Мой приятель, ленинградский композитор, встретил нас у парадной. Он часто бывал у меня и хорошо знал Карая. И пес узнал его, вяло шевельнул хвостом и отвернулся. Смотрел он только на меня. Когда мимо провели овчарку, он даже не взглянул в ее сторону. Разговор с приятелем не клеился — мы обо всем уже успели договориться по телефону. С Фонтанки тоскливо задувал холодный ветер. Гремело где-то на крыше железо. И уже не дождь, а снежинки покалывали наши щеки. «Ради бога, не кричи на него, — говорил я. — Он этого не любит. Скажи по-хорошему, и он все сделает. За сына не беспокойся: Карай никогда маленького не обидит, наоборот, он защищает детей — даже от родителей. Ест он все, что ни дашь. Не избалован».
Я видел, как у Карая от напряжения шевелятся уши, — он внимательно прислушивался к нашему разговору: на лбу собрались глубокие складки. Я всегда помнил, что Карай знает очень много слов. Конечно, он сейчас все понял (а может быть, и еще раньше, когда я говорил о нем по телефону). Я нагнулся к нему и зарылся лицом в мягкую шерсть на шее — он мелко-мелко задрожал. Потрепав его по голове и пробормотав: «Будь, старик, умницей!», я направился к такси. И эти десять метров были невероятно длинными и трудными. Он не пошевелился, не сделал и шага за мной. Только его точеная голова с блестящими влажными глазами медленно поворачивалась мне вслед. Я шел и чувствовал себя предателем. Пусть поневоле, все равно — предатель. И от этого горько и пусто было на душе.
Мой приятель дернул за поводок, но пес не сдвинулся с места — все так же стоял на тротуаре и смотрел. Я решил больше не оборачиваться, невольно ускорил шаги. Лишь из такси я решился посмотреть в ту сторону: Карай стоял все в той же позе и не спускал глаз с машины. Казалось, до последнего момента он не верил, что я сейчас уеду…

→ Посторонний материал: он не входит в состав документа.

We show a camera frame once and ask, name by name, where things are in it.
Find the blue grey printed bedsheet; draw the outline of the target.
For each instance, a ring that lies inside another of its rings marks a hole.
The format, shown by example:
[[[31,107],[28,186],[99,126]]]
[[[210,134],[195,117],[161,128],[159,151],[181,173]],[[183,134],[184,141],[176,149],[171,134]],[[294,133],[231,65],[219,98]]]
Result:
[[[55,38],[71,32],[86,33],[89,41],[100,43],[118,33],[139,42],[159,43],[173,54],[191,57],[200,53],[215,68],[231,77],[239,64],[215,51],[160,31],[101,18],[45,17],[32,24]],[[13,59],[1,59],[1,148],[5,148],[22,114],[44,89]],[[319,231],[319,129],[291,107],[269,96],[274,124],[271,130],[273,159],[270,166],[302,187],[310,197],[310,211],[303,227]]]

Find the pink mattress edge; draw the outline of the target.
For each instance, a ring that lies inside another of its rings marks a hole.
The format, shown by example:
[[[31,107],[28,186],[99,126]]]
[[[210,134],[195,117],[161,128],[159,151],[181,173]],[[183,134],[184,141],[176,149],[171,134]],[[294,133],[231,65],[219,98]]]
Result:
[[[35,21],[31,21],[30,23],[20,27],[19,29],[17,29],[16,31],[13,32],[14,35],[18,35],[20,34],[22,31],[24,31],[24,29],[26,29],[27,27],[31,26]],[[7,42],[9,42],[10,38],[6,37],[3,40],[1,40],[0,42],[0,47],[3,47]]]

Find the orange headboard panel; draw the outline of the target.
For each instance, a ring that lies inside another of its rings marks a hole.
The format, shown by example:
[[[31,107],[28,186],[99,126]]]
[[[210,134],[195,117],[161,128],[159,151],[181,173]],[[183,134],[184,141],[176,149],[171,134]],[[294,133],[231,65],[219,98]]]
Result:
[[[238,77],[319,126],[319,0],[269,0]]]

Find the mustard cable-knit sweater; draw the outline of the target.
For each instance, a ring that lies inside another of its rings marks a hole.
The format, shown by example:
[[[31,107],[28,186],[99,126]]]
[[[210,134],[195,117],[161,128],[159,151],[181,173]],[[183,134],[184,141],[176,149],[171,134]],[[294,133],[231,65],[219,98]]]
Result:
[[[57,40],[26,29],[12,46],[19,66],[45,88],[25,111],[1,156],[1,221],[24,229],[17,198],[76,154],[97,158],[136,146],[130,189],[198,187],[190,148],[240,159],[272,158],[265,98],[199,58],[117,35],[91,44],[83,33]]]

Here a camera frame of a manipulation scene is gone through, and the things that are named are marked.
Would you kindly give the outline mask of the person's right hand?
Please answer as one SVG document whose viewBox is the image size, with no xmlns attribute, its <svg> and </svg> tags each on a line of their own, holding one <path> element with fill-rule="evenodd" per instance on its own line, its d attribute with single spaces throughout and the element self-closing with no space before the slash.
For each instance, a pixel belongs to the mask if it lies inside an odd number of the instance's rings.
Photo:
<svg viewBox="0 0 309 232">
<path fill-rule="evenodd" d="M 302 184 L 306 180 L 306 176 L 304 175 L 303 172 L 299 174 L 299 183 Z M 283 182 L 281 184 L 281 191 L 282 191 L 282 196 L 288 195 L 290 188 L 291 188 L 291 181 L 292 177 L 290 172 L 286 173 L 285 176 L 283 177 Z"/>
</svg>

Потом приятель рассказывал, что, как только машина ушла, Карай поднял голову и посмотрел ему в глаза. И этот долгий взгляд поразил его прямо-таки человеческой тоской и болью: приятель утверждал, и я ему верю, что в глазах собаки стояли слезы. И с того вечера, всякий раз выходя с кем-нибудь из семейства композитора на прогулку, Карай первым делом бежал на то место, где стояла машина, и тщательно обнюхивал асфальт…
Пришла весна — и мы с Караем покидаем Ленинград!
Еще деревья не распустились, на ветвях лишь вспухли пахучие почки, готовые с минуты на минуту взорваться нежной клейкой листвой. Раскололось над крышами зданий хмурое ленинградское небо, и в ярких голубых прорехах заплескался солнечный свет. Из-за каменных зданий солнца не видно, но оно ощущается во всем: в сверкании нарядных витрин магазинов, в хромированном блеске снующих по улицам машин, в бойких солнечных зайчиках, прыгающих на тротуары из окон домов. Солнечный Ленинград — это совсем другой город. Он сразу молодеет лет на сто, становится прозрачнее. И его причудливо украшенные чугунным литьем мосты через Неву уже не кажутся громоздкими, тяжело нависшими над водой, а, наоборот, легкими, воздушными: они не давят на воду — парят над ней. Да и сама Нева в весеннем солнечном блеске совсем другая: светлая, умиротворенная. А белые речные трамвайчики напоминают облака, спустившиеся с неба на тихую воду.